Raimunda Gomes da Silva: primeira secretária de mulheres do CNS
Raimunda Gomes da Silva, conhecida como Raimunda dos Cocos, primeira trabalhadora a assumir a Secretaria de Mulheres Extrativistas do CNS, foi uma mulher tão cheia de fibra quanto os cocos que colheu em vida.
Por Zezé Weiss
Nascida em Bacabal, no Maranhão, em 1940, dona Raimunda, como era chamada, só conseguiu aprender a assinar o nome quando já tinha 20 anos de idade, o que nunca a impediu de tornar-se porta-voz de quase meio milhão de mulheres trabalhadoras rurais extrativistas.
Em sua luta por melhores condições de vida para as quebradeiras de coco de babaçu do Maranhão, suas companheiras, dona Raimunda correu mundo. Dela mesma ouvi uma vez em New York, nos anos 1990, sobre seu lendário encontro com Danielle Miterrand:
Imagina eu, minha fia, que só calcei sapato com 15 anos de idade, chegando naquele palácio pra fazer palestra, convidada pela primeira dama. Me deu um frio na barriga e eu vi que as palavras não iam sair da minha boca. Então apelei pra cantoria: “Ah, não derruba essa palmeira, ah, não devora o palmeiral, tu não pode derrubar, precisamos preservar, a riqueza natural”.
O pungente canto de Raimunda deu certo em Paris, nos Estados Unidos, no Extremo Oriente, no Canadá, na China, na Europa toda. Também tocou corações e mentes em seu próprio país, recebeu o diploma Bertha Lutz do Senado Federal e gostava de dizer que era amiga pessoal do presidente Lula.
Mas o que dona Raimunda fez de melhor, segundo ela mesma, foi criar seus sete filhos (quatro homens, dos quais um adotivo, e três mulheres), trabalhar nos campos de babaçu e organizar seu próprio povo.
Ao Bico do Papagaio, dona Raimunda chegou em 1979. Ali, o encontro com Josimo Tavares, padre de luta, em 1983, a levou, em definitivo, para a linha de frente dos conflitos agrários.
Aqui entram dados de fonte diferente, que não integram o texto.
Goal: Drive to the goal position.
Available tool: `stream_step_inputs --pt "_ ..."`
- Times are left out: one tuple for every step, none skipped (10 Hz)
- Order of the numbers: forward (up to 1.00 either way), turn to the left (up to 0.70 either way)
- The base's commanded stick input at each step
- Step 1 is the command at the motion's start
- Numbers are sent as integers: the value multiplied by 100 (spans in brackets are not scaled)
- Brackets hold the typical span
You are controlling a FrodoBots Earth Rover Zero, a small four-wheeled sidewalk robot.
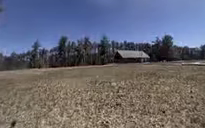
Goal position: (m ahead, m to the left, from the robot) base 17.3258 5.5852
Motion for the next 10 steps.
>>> stream_step_inputs --pt "70 0" --pt "70 0" --pt "70 0" --pt "70 0" --pt "70 0" --pt "70 0" --pt "70 0" --pt "70 0" --pt "70 0" --pt "70 0"
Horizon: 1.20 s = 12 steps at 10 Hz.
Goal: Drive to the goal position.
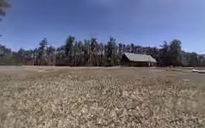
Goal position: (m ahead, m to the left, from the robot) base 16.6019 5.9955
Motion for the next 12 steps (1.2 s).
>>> stream_step_inputs --pt "70 0" --pt "70 0" --pt "70 0" --pt "70 0" --pt "70 0" --pt "70 0" --pt "70 0" --pt "70 0" --pt "70 0" --pt "70 0" --pt "70 0" --pt "70 0"
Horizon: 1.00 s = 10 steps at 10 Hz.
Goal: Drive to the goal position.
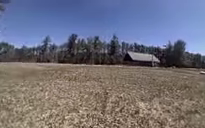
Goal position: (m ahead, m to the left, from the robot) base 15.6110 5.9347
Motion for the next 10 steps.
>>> stream_step_inputs --pt "70 0" --pt "70 0" --pt "70 0" --pt "70 0" --pt "70 0" --pt "70 0" --pt "70 0" --pt "70 0" --pt "70 0" --pt "70 0"
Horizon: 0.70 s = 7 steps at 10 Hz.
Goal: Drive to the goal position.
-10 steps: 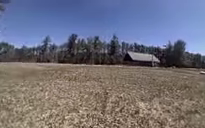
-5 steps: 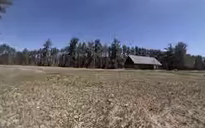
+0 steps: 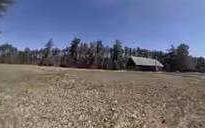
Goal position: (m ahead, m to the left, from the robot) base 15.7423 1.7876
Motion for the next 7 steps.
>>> stream_step_inputs --pt "70 0" --pt "70 0" --pt "70 0" --pt "70 0" --pt "70 0" --pt "70 0" --pt "70 0"
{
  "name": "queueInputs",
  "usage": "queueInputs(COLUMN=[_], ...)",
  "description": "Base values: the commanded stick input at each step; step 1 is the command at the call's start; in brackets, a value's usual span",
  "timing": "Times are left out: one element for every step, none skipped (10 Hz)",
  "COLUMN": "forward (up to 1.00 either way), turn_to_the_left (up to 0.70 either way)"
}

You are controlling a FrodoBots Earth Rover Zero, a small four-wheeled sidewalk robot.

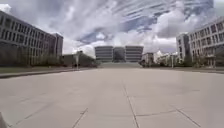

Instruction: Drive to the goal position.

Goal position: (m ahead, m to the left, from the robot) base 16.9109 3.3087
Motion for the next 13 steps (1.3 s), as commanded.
queueInputs(forward=[1.0,1.0,1.0,1.0,1.0,1.0,1.0,1.0,1.0,1.0,1.0,1.0,1.0], turn_to_the_left=[0.0,0.0,0.0,0.0,0.0,0.0,0.0,0.0,0.0,-0.24,-0.29,-0.06,0.0])
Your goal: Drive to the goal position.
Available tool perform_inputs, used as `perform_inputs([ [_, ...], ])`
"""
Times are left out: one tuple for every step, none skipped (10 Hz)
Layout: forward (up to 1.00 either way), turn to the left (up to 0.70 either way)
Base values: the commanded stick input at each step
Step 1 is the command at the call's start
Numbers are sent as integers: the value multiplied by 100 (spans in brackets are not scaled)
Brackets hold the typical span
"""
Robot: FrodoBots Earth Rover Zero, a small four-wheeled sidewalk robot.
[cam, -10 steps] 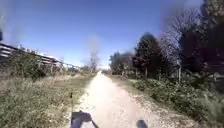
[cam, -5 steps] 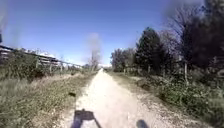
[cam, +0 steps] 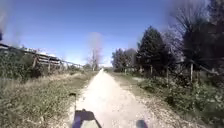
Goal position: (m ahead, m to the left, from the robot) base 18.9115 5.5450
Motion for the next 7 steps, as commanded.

A própria terra que ocupava, junto com outras 30 famílias, na comunidade de Sete Barracas, no município de São Miguel do Tocantins, passou por vários conflitos e várias ameaças de despejo.
Em 1986, Sete Barracas foi desapropriada pelo Incra e tornou-se Assentamento da Reforma Agrária. Foi lá que dona Raimunda dos Cocos se assentou com seu companheiro Antonio, com quem vivia desde 1983. Foi lá que, entre uma viagem e outra, muitas delas para encontros e manifestações, Raimunda plantou roça e quebrou coco.
Foi lá que Raimunda, poeta sertaneja, escreveu versos e compôs músicas denunciando crimes ambientais e injustiças sociais, porém sempre esperançando.
Homenageada com o Prêmio Cidadania Brasileira (1988), Raimunda Gomes da Silva foi, inúmeras vezes, capa de jornal. Foi também protagonista de filmes, dentre eles “Raimunda, a quebradeira”, produzido pelo cineasta Marcelo Silva.
Dona Raimunda fundou, junto com outras companheiras, a Associação das Mulheres Trabalhadoras Rurais do Bico do Papagaio (Asmubip) e o Movimento Interestadual das Quebradeiras de Coco Babaçu (MIQCB) que, desde 1991, atua nos estados do Pará, Tocantins, Maranhão e Piauí, em defesa da valorização das quebradeiras de coco.
Raimunda, a quebradeira de coco que se tornou doutora Honoris Causa pela Universidade Federal do Tocantins (UFT) e chegou a ser indicada para o Prêmio Nobel da Paz, partiu deste mundo em 7 de novembro de 2018, aos 78 anos, em sua residência, no assentamento Sete Barracas, devido às complicações de um diabetes, que já a impedia de enxergar. Deixa imensa saudade.
Zezé Weiss – Jornalista. Editora da Revista Xapuri. Foto: Divulgação.